Il parloit de la sorte sur l’expérience qu’il avoit des autres. Car pour luy il se montra toûjours grand adversaire de l’oisiveté et du libertinage, soit dans ses occupations militaires ausquelles il apportoit toute l’assiduité du plus ardent des soldats, soit dans le loisir que luy laissoient ses fonctions, et qu’il emploioit à l’étude, lorsque les autres le donnoient à la débauche. Sur les preuves qu’il a données en quelques rencontres imprévûës de son courage et de sa conduite, on croira sans peine les auteurs qui prétendent que son épée luy a acquis la réputation de brave, quoy qu’il n’aspirât nullement à cette gloire.

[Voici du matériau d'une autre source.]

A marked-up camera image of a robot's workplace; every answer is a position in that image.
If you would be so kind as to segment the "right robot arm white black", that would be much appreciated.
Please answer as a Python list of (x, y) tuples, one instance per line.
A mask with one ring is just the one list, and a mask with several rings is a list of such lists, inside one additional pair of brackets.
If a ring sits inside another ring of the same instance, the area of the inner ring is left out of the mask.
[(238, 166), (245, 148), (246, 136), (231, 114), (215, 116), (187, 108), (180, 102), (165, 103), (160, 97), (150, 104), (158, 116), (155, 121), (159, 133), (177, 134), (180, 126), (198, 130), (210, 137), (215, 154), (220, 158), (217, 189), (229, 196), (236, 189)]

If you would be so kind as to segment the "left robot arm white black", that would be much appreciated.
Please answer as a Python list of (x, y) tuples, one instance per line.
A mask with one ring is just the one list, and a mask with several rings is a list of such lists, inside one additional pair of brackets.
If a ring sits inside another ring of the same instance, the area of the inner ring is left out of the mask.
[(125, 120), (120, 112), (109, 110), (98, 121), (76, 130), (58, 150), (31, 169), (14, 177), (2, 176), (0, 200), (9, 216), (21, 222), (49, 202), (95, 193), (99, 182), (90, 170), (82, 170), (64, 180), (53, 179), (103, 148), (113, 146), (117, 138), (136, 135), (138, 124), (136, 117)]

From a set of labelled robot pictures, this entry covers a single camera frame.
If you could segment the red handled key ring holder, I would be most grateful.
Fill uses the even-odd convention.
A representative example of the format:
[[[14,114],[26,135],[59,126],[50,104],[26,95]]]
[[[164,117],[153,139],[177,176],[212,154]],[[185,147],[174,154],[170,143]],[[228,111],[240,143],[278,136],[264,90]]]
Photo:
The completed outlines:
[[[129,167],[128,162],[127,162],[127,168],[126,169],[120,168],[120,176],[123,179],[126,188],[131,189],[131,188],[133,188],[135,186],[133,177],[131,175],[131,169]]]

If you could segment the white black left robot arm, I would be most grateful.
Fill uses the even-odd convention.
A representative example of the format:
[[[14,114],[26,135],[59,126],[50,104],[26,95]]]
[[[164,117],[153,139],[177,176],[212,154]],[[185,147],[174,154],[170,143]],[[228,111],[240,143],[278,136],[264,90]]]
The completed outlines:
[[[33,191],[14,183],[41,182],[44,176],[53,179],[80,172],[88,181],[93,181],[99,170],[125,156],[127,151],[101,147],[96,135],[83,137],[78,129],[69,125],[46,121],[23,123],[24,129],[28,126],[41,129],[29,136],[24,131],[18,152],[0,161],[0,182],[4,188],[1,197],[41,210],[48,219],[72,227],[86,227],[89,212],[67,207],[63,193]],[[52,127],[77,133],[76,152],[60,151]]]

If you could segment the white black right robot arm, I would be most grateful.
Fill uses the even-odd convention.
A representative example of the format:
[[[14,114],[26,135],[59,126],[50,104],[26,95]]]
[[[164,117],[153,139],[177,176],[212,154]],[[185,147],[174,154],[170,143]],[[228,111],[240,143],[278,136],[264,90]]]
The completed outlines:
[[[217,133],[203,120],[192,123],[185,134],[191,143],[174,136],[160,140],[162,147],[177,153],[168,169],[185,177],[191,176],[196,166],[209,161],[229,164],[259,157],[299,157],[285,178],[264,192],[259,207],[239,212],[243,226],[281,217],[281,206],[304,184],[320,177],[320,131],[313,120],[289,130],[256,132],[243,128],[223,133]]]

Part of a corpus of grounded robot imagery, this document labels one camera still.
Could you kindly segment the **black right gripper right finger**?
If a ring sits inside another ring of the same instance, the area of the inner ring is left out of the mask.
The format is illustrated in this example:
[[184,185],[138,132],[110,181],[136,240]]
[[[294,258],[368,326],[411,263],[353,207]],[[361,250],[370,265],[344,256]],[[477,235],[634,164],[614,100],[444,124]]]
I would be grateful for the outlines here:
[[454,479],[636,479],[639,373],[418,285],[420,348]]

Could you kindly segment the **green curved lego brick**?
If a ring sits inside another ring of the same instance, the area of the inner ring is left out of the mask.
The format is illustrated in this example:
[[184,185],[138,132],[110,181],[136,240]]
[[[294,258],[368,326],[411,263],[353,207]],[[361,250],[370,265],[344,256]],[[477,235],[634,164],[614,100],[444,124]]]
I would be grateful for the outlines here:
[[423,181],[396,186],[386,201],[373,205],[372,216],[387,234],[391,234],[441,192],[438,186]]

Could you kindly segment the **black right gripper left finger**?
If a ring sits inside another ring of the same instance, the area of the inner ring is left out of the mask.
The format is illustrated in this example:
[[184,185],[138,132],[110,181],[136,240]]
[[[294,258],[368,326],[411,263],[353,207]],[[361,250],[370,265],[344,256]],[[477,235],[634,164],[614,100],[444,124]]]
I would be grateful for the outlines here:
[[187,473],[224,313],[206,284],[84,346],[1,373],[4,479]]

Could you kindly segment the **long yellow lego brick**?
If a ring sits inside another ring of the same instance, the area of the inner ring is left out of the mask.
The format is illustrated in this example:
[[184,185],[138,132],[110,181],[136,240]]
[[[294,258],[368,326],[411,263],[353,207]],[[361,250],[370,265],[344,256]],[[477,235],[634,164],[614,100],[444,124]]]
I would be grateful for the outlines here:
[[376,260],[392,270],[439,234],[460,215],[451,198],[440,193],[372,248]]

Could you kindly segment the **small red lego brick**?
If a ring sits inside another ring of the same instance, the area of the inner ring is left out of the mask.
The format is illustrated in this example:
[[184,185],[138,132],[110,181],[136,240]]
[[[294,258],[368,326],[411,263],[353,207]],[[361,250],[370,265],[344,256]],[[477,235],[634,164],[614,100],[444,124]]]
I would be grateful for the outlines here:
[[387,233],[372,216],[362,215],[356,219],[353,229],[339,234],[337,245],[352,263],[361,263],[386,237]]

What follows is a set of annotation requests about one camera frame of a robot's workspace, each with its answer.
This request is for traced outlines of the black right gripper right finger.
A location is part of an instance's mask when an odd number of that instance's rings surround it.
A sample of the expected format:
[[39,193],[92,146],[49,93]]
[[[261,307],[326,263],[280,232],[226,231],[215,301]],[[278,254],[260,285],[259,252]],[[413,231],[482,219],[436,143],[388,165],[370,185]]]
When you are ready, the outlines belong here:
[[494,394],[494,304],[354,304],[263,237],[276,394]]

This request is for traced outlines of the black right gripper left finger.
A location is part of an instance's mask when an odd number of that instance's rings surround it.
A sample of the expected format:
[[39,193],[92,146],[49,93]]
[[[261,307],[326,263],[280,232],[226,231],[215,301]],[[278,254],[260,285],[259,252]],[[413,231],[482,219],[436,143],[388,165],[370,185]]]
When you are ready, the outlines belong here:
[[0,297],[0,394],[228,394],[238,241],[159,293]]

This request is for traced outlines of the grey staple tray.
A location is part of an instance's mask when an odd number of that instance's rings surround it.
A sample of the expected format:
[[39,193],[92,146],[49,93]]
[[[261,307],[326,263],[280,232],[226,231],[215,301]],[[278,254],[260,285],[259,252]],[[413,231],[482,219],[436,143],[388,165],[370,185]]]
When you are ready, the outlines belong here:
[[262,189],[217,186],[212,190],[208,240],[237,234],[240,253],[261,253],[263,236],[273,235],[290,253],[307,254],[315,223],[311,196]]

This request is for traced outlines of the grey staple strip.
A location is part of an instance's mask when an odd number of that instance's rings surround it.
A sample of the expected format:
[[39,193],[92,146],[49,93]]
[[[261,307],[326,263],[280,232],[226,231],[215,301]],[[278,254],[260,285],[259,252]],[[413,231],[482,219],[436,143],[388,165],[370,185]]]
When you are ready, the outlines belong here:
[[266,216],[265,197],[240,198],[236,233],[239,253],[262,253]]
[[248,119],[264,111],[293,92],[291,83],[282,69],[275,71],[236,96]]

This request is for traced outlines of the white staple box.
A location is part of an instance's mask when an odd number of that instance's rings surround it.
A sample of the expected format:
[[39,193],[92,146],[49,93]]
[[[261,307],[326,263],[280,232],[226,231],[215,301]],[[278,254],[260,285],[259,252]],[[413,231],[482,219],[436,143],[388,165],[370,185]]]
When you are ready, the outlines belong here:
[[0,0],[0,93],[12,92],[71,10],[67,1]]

Mais on ne croira jamais le Sieur Borel, qui avance que M Descartes s’est trouvé par deux fois au siége de Bréda, lorsqu’on sçaura qu’il n’a été que deux ans en Hollande pour cette fois, et que la ville de Bréda n’a souffert aucun siége pendant cét intervalle où l’on jouïssoit encore de la tréve. Depuis l’an 1590 que cette ville avoit été prise par le prince Maurice, elle demeura sous la puissance des etats jusqu’en 1625 que le Marquis De Spinola la remit sous la domination espagnole aprés un siége de prés de dix mois : et elle ne fut reprise par les hollandois que l’an 1637.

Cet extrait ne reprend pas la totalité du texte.